3H Advanced Methods for Text as Data: Natural Language Processing

Please note: This course will be taught online only. In-person study is not available for this course.

Nicole Baerg is a Senior Lecturer in the Department of Government at the University of Essex. Previously, she was a Senior Researcher in Data Science at the Bank of England. She is also a Senior Visiting Fellow at the Data Science Institute, London School of Economics and Political Science. Her research areas include Comparative Politics & International Relations, Political Institutions, Central Banking, Political Text Analysis, and Computational Social Science.

Course content:

With the recent explosion in the availability of digitized text and the expanded access computing power, social scientists are increasingly leveraging advanced computational tools for the analysis of text as data. In this course, students will explore the application of many advanced approaches for text-as-data research in the social sciences.

The course will begin with an overview of norms in reproducible research including how to write reproducible code and reproducibility issues with large language models. We will also discus issues related to bias and fairness in text and NLP.

Then, we will have a short overview of the “bag of words” approach including traditional machine learning models like Naive Bayes and SVM as well as topic and scaling methods. We will then think about static embedding models like word2vec and GloVe.
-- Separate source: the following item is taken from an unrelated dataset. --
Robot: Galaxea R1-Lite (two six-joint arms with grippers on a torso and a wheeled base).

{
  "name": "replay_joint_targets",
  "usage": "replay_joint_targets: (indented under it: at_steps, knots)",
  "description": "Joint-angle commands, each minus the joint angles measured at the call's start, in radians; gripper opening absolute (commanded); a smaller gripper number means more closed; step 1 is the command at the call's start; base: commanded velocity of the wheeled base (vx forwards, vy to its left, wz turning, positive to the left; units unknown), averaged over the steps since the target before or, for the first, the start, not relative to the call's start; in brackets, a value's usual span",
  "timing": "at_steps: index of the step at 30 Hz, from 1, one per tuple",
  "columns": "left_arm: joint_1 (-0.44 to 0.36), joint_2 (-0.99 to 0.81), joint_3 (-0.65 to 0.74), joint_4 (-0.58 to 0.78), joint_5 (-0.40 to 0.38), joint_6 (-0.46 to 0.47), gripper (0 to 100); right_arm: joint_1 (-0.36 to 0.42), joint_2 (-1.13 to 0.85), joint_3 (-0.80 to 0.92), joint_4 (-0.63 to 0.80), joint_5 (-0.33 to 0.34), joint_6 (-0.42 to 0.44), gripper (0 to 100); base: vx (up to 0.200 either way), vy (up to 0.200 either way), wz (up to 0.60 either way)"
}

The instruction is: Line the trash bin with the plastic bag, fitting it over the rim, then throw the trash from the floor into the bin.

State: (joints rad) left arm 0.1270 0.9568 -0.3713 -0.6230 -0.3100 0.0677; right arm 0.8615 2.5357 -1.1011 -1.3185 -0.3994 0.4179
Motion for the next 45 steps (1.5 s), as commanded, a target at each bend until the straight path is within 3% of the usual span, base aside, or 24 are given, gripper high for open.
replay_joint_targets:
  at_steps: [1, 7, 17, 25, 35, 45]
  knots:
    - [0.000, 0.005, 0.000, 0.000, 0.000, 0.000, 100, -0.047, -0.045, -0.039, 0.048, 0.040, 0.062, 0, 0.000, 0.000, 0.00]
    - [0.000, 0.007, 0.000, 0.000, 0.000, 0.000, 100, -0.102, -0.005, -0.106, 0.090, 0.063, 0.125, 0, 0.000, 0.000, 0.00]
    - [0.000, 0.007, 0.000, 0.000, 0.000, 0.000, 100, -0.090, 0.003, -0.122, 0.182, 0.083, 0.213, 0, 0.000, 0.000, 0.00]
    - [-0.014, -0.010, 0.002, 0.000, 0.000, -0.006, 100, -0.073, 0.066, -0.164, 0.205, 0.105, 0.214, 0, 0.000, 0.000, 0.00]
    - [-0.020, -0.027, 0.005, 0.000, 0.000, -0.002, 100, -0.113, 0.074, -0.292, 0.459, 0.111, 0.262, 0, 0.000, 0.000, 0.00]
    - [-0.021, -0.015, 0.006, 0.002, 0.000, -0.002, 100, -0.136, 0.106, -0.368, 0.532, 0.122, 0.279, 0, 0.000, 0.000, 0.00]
We will then further our understanding of labelling text for content as well as contextual embeddings. We will also explore transfer learning, or how to leverage pretrained models for application in our own specific domains, comparing directly applications from sentiment and emotion in texts.

Finally, we will explore causal inference with text.

Most days will be split into roughly 2 hours of lecture and 1.5 hours of computing tutorials. Where possible, computing examples will be demonstrated in R though some things may be discussed and shown in Python.

Course objectives:

Students will gain an understanding of important concepts and tools at the leading edge of text-as-data research and how they can be applied in social science text-as-data research. In so doing, the course will equip students as knowledgeable consumers of advanced text-as-data research and provide them with the tools to design and complete more advanced approaches leveraging text in their own work.

Course prerequisites:

Participants are assumed to have completed a course in text-as-data / quantitative text analysis covering basic text processing, supervised learning (e.g., classification), and unsupervised learning (e.g., scaling, topic modeling), such as 1B. Some facility with R is assumed.

Background Knowledge

Statistics

OLS – Moderate

Maximum Likelihood = Moderate

Software

R = Elementary

Python = Elementary

Class 1: Where is the discipline headed? Concepts

– Clark, William Roberts, and Matt Golder. “Big data, causal inference, and formal theory: Contradictory trends in political science?: Introduction.” PS: Political Science & Politics 48.1 (2015): 65-70.

– Grimmer, Justin, Margaret E. Roberts, and Brandon M. Stewart. “Machine learning for social science: An agnostic approach.” Annual Review of Political Science 24 (2021): 395-419.

– De Marchi, S., Stewart, B., Curini, L., & Franzese, R.. Wrestling with complexity in computational social science: Theory, estimation and representation (2020): p. 17. SAGE Publications.

– Grimmer, Justin. “We are all social scientists now: How big data, machine learning, and causal inference work together.” PS: Political Science & Politics 48.1 (2015): 80-83.

Class 2: Where is the discipline headed? Practicalities

– Ofosu, George K., and Daniel N. Posner. “Pre-analysis plans: An early stocktaking.” Perspectives on Politics (2021): 1-17.

– Rodrigues, B. Building reproducible analytical pipelines with R (1st ed.). (2023). https://raps-with-r.dev [Section 1].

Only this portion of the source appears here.